Can the data below be echoed back word for word?

Data block: Begin

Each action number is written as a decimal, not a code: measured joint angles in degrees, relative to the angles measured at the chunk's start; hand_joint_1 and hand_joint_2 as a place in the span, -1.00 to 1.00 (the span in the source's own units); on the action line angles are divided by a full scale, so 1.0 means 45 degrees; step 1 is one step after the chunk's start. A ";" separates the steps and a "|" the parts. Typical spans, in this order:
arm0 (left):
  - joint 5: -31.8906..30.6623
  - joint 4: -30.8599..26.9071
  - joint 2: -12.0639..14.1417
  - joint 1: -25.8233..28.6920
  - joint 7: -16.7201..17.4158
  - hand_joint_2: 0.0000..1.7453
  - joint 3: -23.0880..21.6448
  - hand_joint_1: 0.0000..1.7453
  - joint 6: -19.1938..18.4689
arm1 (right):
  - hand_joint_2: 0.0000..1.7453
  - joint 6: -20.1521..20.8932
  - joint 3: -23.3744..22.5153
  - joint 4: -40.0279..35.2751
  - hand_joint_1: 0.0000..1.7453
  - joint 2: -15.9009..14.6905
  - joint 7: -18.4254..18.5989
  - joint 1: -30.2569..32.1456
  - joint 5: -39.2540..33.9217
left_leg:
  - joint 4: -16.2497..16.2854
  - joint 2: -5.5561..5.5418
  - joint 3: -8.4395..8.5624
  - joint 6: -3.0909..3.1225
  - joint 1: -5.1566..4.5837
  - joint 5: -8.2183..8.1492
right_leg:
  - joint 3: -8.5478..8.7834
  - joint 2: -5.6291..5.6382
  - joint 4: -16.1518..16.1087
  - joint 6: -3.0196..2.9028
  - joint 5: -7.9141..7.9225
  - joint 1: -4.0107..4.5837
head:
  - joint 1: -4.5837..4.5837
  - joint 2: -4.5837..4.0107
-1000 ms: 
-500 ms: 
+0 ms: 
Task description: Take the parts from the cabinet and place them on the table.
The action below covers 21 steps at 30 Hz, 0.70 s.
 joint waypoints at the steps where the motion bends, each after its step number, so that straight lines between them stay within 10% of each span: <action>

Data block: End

### Response to this exercise
Each action number is written as a decimal, not a code: measured joint angles in degrees, relative to the angles measured at the chunk's start; hand_joint_1 and hand_joint_2 as a place in the span, -1.00 to 1.00 (the span in the source's own units); on the action line angles are divided by a full scale, so 1.0 means 45 degrees; step 1 is one step after the chunk's start. A ";" separates the steps and a "|" the parts. Typical spans, in this order:
arm0 (left):
  - joint 5: -31.8906..30.6623
  - joint 4: -30.8599..26.9071
  - joint 2: -12.0639..14.1417
  - joint 1: -25.8233..28.6920
  - joint 7: -16.7201..17.4158
  - hand_joint_2: 0.0000..1.7453
  - joint 3: -23.0880..21.6448
  - hand_joint_1: 0.0000..1.7453
  - joint 6: -19.1938..18.4689
arm1 (right):
  - hand_joint_2: 0.0000..1.7453
  - joint 6: -20.1521..20.8932
  - joint 3: -23.3744..22.5153
  - joint 4: -40.0279..35.2751
  - hand_joint_1: 0.0000..1.7453
  - joint 2: -15.9009..14.6905
  - joint 7: -18.4254..18.5989
  - joint 1: -30.2569..32.1456
  - joint 5: -39.2540..33.9217
left_leg:
  - joint 4: -16.2497..16.2854
  - joint 2: -5.5561..5.5418
  - joint 3: -8.4395..8.5624
  - joint 6: -3.0909..3.1225
  - joint 1: -5.1566..4.5837
  - joint 5: -8.2183..8.1492
right_leg:
  - joint 3: -8.5478..8.7834
  - joint 2: -5.6291..5.6382
  - joint 4: -16.1518..16.1087
  - joint 6: -3.0196..2.9028
  - joint 5: -7.9141..7.9225
  - joint 1: -4.0107..4.5837
head:
  - joint 1: -4.5837..4.5837
  - joint 2: -4.5837..4.0107
-1000 ms: 
-500 ms: 
+0 ms: 
Task description: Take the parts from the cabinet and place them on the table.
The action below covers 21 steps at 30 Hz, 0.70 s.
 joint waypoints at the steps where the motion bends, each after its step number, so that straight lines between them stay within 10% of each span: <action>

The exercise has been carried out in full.